> [INSTRUCTIONS TO FOLLOW] Go to the line below containing "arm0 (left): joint" and print exactly from there through the line containing "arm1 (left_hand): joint", both included. Print nothing else.
── THE RECORDS ──
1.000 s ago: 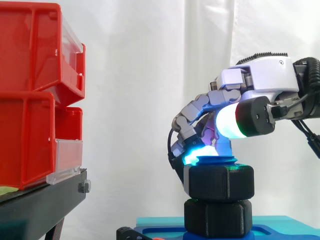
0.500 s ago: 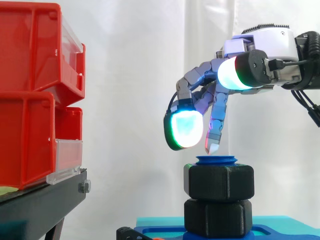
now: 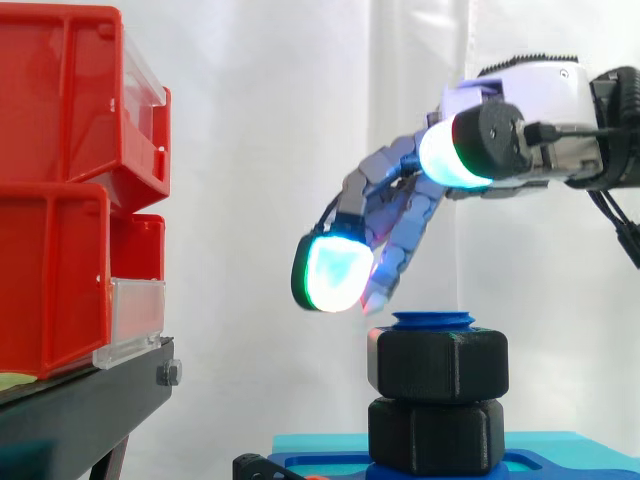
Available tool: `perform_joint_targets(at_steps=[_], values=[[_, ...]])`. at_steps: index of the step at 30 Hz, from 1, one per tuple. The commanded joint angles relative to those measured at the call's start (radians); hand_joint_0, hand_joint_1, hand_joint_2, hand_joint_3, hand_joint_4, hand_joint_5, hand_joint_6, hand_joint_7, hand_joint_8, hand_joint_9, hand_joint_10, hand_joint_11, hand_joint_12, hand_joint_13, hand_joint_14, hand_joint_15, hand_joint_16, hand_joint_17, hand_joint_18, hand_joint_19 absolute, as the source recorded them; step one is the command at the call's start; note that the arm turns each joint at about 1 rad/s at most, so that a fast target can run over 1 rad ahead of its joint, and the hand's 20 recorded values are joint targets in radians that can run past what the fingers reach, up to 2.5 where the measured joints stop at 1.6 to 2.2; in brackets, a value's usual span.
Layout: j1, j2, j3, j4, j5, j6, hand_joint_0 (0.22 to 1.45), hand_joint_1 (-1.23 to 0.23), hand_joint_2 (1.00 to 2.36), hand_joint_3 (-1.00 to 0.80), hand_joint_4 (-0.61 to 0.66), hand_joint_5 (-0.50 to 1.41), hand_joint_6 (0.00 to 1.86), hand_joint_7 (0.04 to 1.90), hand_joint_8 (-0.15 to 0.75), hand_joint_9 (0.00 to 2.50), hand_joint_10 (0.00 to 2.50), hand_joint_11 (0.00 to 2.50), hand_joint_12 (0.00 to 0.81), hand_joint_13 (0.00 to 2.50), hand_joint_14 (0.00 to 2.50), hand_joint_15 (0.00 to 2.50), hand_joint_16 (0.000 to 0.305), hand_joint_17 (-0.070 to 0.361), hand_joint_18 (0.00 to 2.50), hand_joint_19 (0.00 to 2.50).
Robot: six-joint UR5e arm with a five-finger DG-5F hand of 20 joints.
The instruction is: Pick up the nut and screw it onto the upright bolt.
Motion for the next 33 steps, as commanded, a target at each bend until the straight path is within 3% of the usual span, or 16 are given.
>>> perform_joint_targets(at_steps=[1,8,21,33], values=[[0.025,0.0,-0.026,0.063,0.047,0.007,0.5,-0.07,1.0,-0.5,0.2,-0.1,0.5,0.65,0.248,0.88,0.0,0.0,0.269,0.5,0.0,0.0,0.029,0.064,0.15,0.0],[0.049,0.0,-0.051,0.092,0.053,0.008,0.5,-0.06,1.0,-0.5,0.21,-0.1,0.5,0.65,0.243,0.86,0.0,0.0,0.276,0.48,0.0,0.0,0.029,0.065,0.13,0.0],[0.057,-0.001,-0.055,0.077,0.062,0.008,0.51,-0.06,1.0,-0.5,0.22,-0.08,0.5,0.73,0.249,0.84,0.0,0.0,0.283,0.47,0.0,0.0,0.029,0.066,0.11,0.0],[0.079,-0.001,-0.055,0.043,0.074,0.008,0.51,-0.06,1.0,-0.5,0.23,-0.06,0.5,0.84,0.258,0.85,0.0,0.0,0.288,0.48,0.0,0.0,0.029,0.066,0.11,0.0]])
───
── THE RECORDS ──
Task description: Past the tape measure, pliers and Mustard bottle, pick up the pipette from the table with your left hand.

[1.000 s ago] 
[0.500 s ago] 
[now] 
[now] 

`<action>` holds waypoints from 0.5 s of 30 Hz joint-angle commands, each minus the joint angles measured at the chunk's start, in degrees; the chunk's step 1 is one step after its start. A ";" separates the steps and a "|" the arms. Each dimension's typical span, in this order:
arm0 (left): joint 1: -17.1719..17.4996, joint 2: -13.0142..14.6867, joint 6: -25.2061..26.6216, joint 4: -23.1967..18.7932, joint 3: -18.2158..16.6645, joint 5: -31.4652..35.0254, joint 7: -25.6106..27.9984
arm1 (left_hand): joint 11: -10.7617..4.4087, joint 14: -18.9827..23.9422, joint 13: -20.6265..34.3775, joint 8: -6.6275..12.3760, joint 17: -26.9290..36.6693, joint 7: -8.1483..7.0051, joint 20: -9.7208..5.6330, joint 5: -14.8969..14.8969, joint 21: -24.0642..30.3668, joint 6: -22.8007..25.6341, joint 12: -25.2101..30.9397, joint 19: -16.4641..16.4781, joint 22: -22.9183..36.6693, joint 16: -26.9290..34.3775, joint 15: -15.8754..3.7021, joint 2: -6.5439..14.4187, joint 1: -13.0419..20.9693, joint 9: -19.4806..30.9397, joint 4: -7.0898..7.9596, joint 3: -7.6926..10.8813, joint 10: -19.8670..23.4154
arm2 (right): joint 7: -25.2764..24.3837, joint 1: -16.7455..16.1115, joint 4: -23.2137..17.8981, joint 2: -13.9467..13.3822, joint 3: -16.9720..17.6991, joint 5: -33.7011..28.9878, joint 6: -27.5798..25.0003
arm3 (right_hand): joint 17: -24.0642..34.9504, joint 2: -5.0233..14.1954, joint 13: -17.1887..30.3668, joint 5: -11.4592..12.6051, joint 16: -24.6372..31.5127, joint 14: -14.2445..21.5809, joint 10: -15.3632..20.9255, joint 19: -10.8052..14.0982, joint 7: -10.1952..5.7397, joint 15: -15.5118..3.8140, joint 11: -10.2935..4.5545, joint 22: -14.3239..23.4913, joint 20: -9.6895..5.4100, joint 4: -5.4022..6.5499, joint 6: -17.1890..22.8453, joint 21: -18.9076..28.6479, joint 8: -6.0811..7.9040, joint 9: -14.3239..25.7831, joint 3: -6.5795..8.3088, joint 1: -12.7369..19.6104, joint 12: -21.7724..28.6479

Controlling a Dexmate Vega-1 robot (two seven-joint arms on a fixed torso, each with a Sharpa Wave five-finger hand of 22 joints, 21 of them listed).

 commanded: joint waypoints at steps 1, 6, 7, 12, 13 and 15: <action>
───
> [RESPONSE]
arm0 (left): joint 1: -17.1719..17.4996, joint 2: -13.0142..14.6867, joint 6: -25.2061..26.6216, joint 4: -23.1967..18.7932, joint 3: -18.2158..16.6645, joint 5: -31.4652..35.0254, joint 7: -25.6106..27.9984
arm1 (left_hand): joint 11: -10.7617..4.4087, joint 14: -18.9827..23.9422, joint 13: -20.6265..34.3775, joint 8: -6.6275..12.3760, joint 17: -26.9290..36.6693, joint 7: -8.1483..7.0051, joint 20: -9.7208..5.6330, joint 5: -14.8969..14.8969, joint 21: -24.0642..30.3668, joint 6: -22.8007..25.6341, joint 12: -25.2101..30.9397, joint 19: -16.4641..16.4781, joint 22: -22.9183..36.6693, joint 16: -26.9290..34.3775, joint 15: -15.8754..3.7021, joint 2: -6.5439..14.4187, joint 1: -13.0419..20.9693, joint 9: -19.4806..30.9397, joint 4: -7.0898..7.9596, joint 3: -7.6926..10.8813, joint 10: -19.8670..23.4154

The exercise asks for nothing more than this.